### Given material
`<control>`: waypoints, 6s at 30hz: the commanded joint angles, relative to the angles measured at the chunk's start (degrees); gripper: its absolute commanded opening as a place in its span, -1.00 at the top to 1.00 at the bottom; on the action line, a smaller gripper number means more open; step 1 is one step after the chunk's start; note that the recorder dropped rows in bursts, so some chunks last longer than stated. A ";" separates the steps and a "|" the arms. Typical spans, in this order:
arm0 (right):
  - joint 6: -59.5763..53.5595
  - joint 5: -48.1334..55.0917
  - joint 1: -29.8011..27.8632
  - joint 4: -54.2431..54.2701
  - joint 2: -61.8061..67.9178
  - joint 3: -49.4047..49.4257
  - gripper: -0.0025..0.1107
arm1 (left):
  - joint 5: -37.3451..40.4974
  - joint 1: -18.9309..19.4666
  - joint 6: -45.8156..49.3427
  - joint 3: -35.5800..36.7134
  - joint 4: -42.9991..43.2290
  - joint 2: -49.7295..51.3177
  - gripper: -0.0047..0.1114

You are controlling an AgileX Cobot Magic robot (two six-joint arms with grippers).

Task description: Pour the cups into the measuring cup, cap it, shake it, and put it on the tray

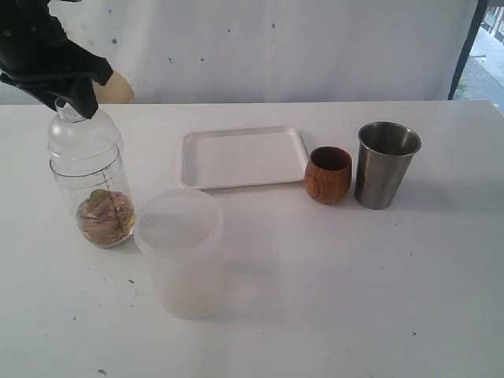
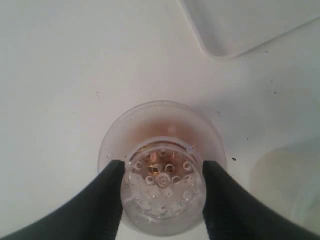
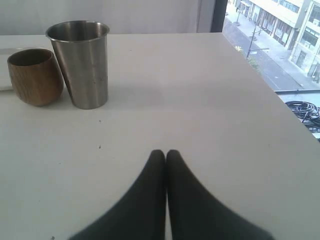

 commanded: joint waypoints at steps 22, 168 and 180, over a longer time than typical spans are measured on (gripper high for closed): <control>0.26 -0.20 0.25 0.08 -0.26 0.15 0.96 | -0.01 -0.06 -0.41 2.28 0.59 -0.02 0.92; 1.40 -0.20 0.25 0.08 -0.26 0.15 0.96 | -40.19 -0.06 3.59 28.67 -3.46 -34.10 -0.08; 1.40 -0.20 0.25 0.08 -0.26 0.15 0.96 | -81.45 -0.06 10.88 64.66 -7.94 -45.22 -0.11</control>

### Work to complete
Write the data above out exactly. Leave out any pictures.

### Task response
`<control>`: waypoints, 6s at 30hz: the commanded joint angles, relative to the angles measured at the chunk's start (degrees); gripper: its absolute commanded opening as a place in its span, -1.00 at the top to 1.00 at the bottom; on the action line, a smaller gripper number means more open; step 1 is one step after the chunk's start; note that the recorder dropped rows in bursts, so some chunks last longer than stated. A ";" separates the steps and a "|" the arms. Typical spans, in this order:
arm0 (right):
  - joint 6: -59.5763..53.5595
  - joint 5: -48.1334..55.0917
  - joint 1: -29.8011..27.8632
  - joint 4: -54.2431..54.2701
  - joint 2: -61.8061..67.9178
  - joint 3: -49.4047..49.4257
  - gripper: -0.0025..0.1107
arm1 (left):
  - joint 5: -37.3451..40.4974
  - joint 1: -18.9309..19.4666
  - joint 6: -45.8156..49.3427
  - joint 3: -35.5800..36.7134
  - joint 4: -42.9991..43.2290
  - joint 2: -49.7295..51.3177
  - gripper: -0.0047..0.1114

You are controlling an AgileX Cobot Magic robot (two six-joint arms with grippers).

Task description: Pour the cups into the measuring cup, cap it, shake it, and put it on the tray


 commanded: joint waypoints at steps 22, 168 and 180, over a longer time than typical spans are measured on (gripper high for closed): <control>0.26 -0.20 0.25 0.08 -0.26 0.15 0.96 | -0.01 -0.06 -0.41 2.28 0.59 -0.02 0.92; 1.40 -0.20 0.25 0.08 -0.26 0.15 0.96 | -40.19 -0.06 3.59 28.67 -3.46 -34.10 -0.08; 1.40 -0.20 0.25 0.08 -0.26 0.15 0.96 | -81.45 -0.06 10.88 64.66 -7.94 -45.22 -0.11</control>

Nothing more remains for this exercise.